In the settling of the West, the U.S. Government set aside parcels of land for educational purposes. The trust land policy was designed for states in the Great Plains where there is not dramatic differences in the landscape. The government simply selected a patchwork of land distributed throughout the states. Schools could use the land for educational purposes or could lease the land to raise funds for education. The policy worked very well in the plains were most of the land has pretty much the same economic value.
The distribution of trust lands in the Rocky Mountain States has always been problematic. The patchwork of trust lands was established without an inventory of what was on the land.
This is really not that surprising. Of the 57 million square miles of land on the earth. Only 12 million are arable. Most arabable land is concentrated in large flat river plains. The expectation that high mountain areas will have the same distribution of arable lands as delta areas is ludicrous.
Only a very small portion of Utah is arable. In many counties, the lands set aside in trust have little economic value. For example, a patch of land on the Great Salt Flats really doesn't lend itself to much. Other sections of trust lands fell in the middle of stunningly beautiful wilderness. Trying to develop a piece of Trust land that sits in the middle of a Wilderness area is both expensive and changes the characteristic of the land around it.
The trust lands has always been a problem for school districts. Some school districts had trust lands worth a great deal. These districts, of course, could provide more for their students than districts whose trust lands fell on lands that did not have a great deal of value.
Somewhere between the establishment of trust lands and modern times, the world realized that the undeveloped lands in Utah was among the greatest treasures bestowed on the United States of America. The "wastelands" of Utah are one of the greatest treasures of the United States.
Today, we find Utah's trust lands sitting squarely in the middle of the debate of whether or not the United States should develop the land in Utah or if we should preserve the natural treasures of the state. Unfortunately, you can't have wilderness and develop it too.
The primary goal of the trust lands is to raise funds for education.
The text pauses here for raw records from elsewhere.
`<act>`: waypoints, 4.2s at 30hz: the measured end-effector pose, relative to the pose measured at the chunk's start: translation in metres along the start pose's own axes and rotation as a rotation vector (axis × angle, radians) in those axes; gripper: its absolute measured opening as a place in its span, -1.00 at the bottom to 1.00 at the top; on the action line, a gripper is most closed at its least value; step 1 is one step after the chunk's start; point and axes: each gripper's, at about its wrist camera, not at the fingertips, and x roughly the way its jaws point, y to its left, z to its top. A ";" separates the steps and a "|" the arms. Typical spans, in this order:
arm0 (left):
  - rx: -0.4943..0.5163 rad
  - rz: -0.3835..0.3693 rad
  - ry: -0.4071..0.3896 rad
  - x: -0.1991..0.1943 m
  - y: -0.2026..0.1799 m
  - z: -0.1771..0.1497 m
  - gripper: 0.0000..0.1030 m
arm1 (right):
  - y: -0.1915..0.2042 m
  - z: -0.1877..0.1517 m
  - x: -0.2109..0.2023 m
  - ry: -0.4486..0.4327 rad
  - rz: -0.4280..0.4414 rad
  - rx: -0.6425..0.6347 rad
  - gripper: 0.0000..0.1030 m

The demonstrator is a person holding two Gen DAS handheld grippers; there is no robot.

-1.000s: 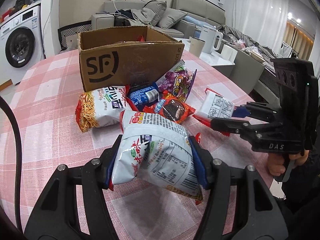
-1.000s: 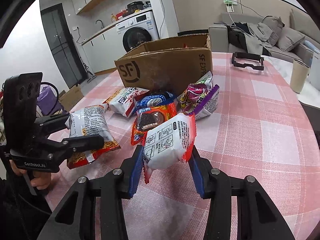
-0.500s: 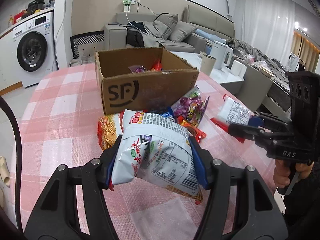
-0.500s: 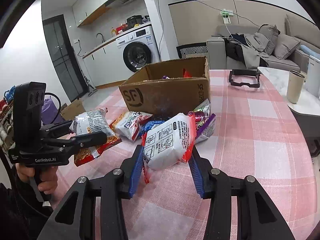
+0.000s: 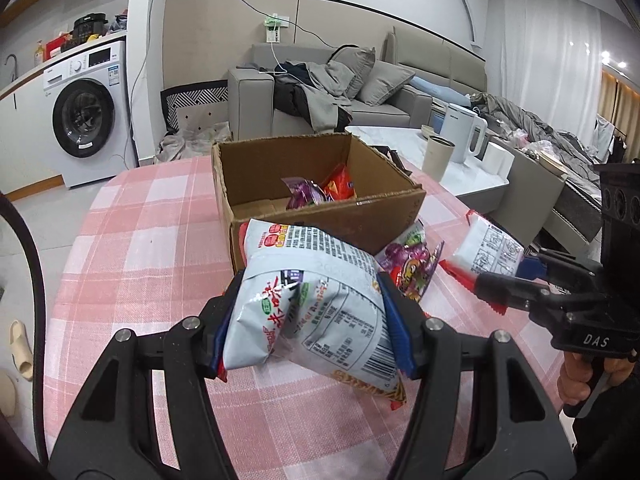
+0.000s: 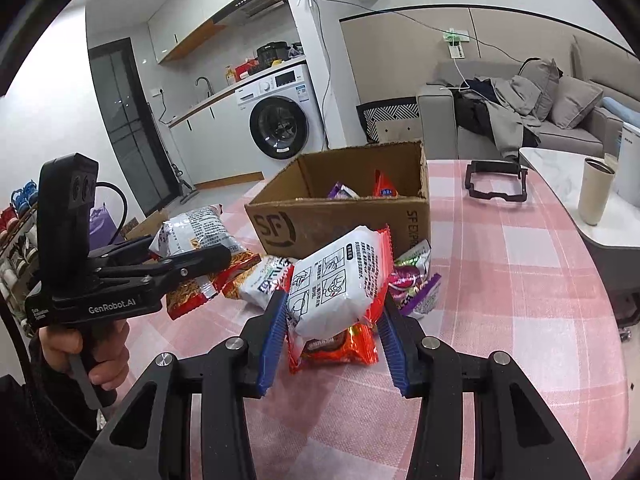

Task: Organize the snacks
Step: 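Carry both packs over the SF box and lower them inside, then open both grippers to drop the packs into the box, then withdraw both open grippers toward the remaining snacks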

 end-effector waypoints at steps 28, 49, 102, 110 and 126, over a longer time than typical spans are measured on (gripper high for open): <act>0.029 0.070 -0.052 0.020 -0.005 0.063 0.15 | 0.001 0.057 0.004 -0.058 0.028 -0.012 -0.13; -0.014 0.077 -0.053 0.064 0.017 0.086 0.15 | 0.000 0.087 0.032 -0.056 -0.018 -0.013 -0.13; -0.061 0.069 -0.029 0.142 0.049 0.085 0.26 | -0.018 0.103 0.112 0.038 -0.111 -0.061 0.15; -0.016 0.032 -0.029 0.131 0.039 0.082 0.85 | -0.027 0.090 0.080 -0.006 -0.158 -0.045 0.75; 0.002 0.135 -0.040 0.068 0.031 0.039 0.98 | -0.039 0.041 0.059 0.022 -0.153 0.043 0.99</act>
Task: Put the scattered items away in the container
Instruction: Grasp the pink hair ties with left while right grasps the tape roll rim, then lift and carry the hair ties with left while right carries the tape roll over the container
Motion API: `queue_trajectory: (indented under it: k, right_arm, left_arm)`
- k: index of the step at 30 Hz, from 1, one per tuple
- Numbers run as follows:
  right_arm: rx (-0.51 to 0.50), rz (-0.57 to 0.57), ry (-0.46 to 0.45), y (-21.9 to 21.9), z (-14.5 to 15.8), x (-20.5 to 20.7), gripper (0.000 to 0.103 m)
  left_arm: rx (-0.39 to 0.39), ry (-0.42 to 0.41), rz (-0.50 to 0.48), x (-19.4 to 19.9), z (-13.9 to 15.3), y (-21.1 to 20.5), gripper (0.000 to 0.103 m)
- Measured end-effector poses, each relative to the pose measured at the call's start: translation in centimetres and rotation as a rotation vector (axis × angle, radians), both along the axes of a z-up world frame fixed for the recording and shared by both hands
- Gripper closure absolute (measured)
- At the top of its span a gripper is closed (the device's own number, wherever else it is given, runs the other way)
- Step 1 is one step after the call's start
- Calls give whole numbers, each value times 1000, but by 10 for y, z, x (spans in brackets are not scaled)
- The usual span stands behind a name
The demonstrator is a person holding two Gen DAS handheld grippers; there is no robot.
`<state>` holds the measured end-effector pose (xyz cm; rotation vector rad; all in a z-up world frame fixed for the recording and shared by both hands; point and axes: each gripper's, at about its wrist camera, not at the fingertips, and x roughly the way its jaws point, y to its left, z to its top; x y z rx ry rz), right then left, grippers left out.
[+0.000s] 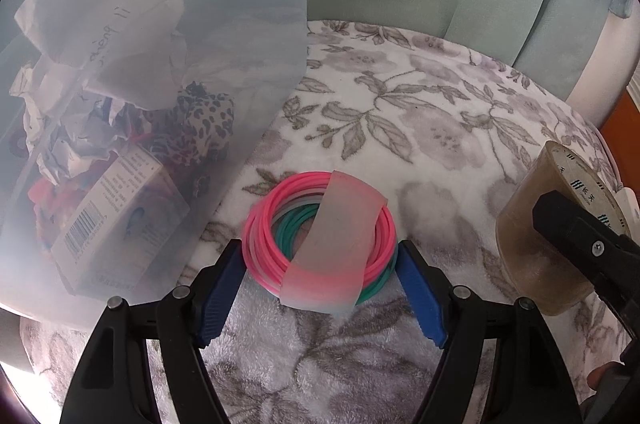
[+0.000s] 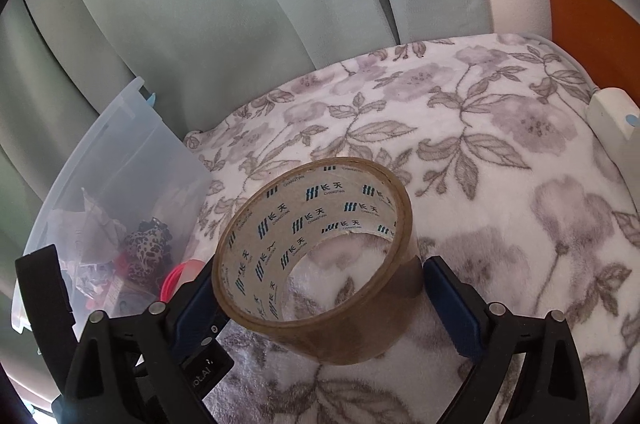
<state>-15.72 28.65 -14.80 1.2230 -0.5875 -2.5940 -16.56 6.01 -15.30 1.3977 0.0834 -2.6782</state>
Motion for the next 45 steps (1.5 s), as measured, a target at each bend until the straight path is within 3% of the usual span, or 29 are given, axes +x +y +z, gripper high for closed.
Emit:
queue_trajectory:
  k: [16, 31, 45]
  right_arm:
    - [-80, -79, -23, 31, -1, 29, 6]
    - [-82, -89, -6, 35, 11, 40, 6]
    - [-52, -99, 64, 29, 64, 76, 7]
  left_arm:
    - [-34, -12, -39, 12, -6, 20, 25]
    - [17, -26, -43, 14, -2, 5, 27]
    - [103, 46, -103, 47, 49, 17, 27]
In recent years, those favoring aggressive development.
The result is that the trustland debate is a hot bed of political fighting between forces wanting to develop and those wanting to preserve wilderness. The trust lands give the developers a handy tool to claim moral self-righteousness, as they can claim all development to be an altruistic sacrafice for the children.
There have been a few land swaps to try and create a better distribution of trustlands. Regardless, the trustland debate will continue to be a smoldering cauldron of political fighting between developers and conservationists.
Don't worry, the conservationists will lose. It is still up in the air how fast they will lose. I hope they lose slowly. Utah power brokers want them to lose quickly.